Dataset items
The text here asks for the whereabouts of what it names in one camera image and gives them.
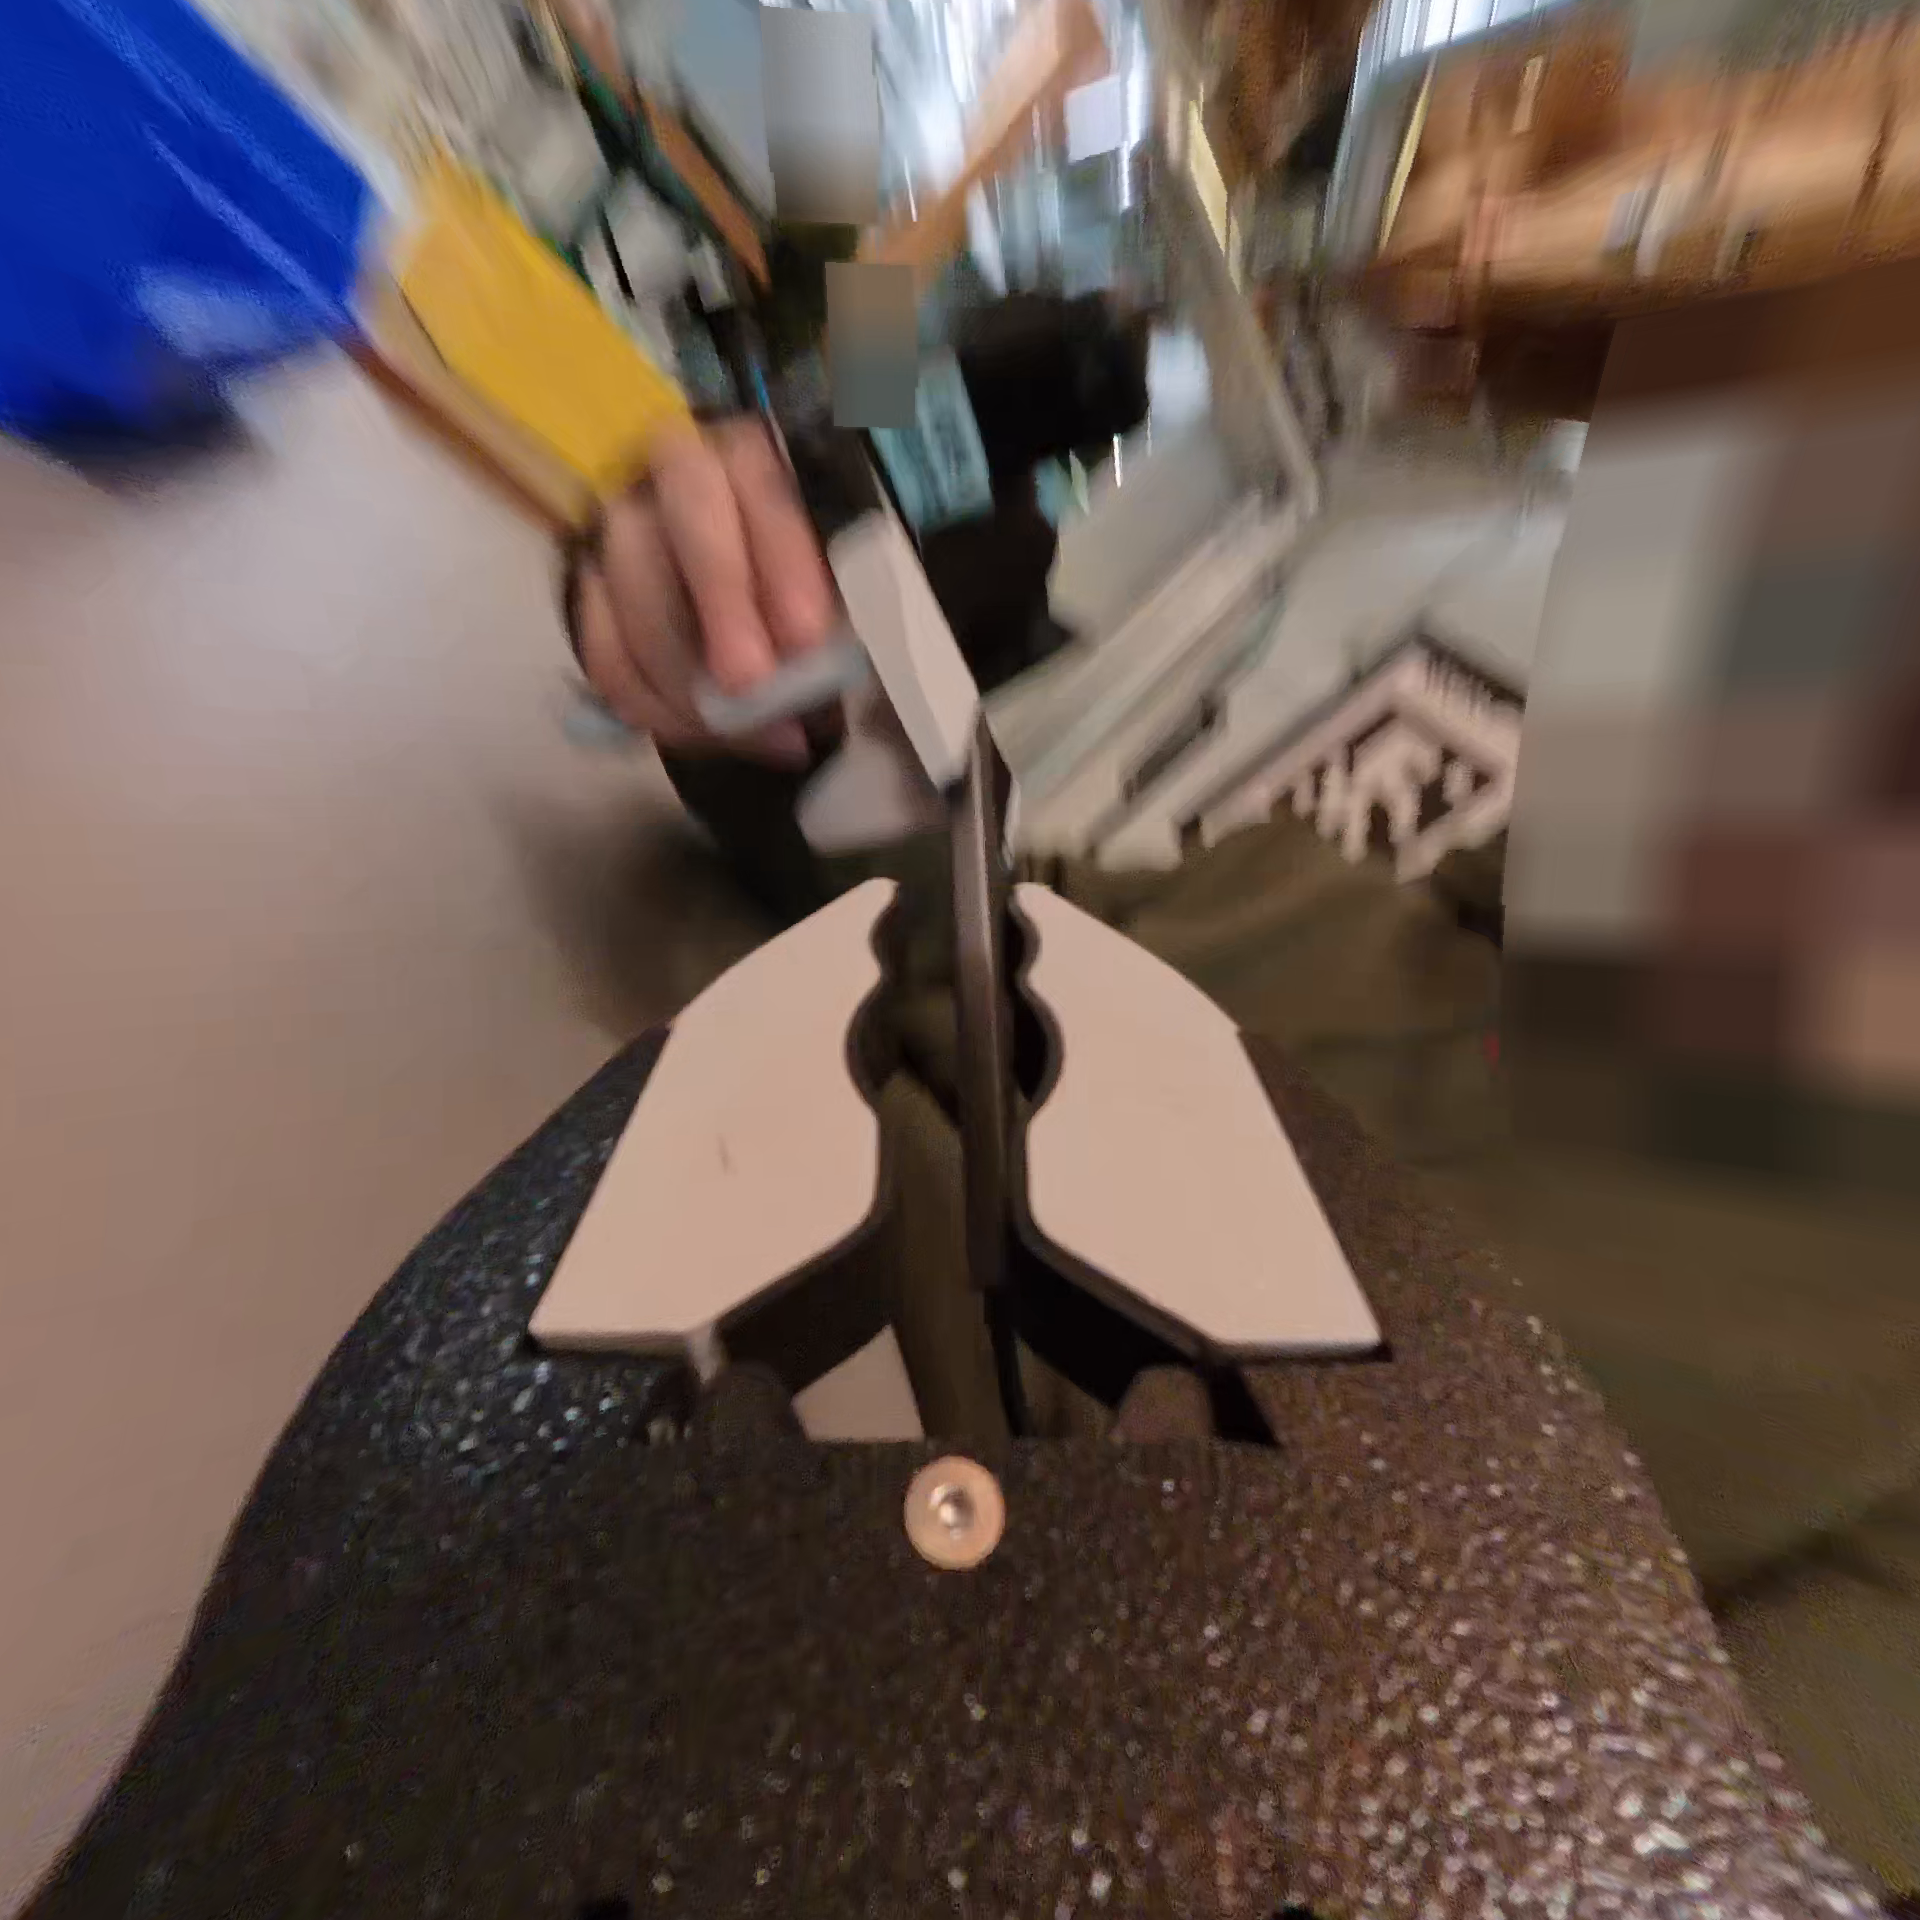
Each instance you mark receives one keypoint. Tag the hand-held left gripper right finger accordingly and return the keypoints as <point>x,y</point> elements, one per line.
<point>1186,1185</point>

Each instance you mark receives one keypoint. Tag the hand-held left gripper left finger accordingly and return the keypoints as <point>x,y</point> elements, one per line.
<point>722,1156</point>

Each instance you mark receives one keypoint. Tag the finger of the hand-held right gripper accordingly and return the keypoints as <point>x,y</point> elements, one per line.
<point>902,638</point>
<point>863,797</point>

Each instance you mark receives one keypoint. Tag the grey usb hub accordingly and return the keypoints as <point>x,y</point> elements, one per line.
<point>985,961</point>

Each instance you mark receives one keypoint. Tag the person's right hand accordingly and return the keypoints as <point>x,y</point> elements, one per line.
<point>691,586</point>

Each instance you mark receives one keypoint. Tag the white patterned panel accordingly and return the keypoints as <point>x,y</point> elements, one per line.
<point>1358,750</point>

**Task instructions**
Using the records above, output exactly the lines from the one containing "left gripper left" through the last line, and no others.

**Solution**
Each instance you mark receives one keypoint. Tag the hand-held left gripper left finger accordingly and return the keypoints as <point>x,y</point> elements, one per line.
<point>722,1156</point>

Each instance you mark receives one keypoint. Tag the finger of the hand-held right gripper accordingly and return the keypoints as <point>x,y</point> elements, one per line.
<point>902,638</point>
<point>863,797</point>

Each instance you mark receives one keypoint. Tag the grey usb hub accordingly and return the keypoints as <point>x,y</point> elements, one per line.
<point>985,961</point>

Each instance you mark receives one keypoint. Tag the person's right hand accordingly and return the keypoints as <point>x,y</point> elements, one per line.
<point>691,586</point>

Each instance you mark receives one keypoint. Tag the white patterned panel accordingly and return the keypoints as <point>x,y</point> elements, one per line.
<point>1358,750</point>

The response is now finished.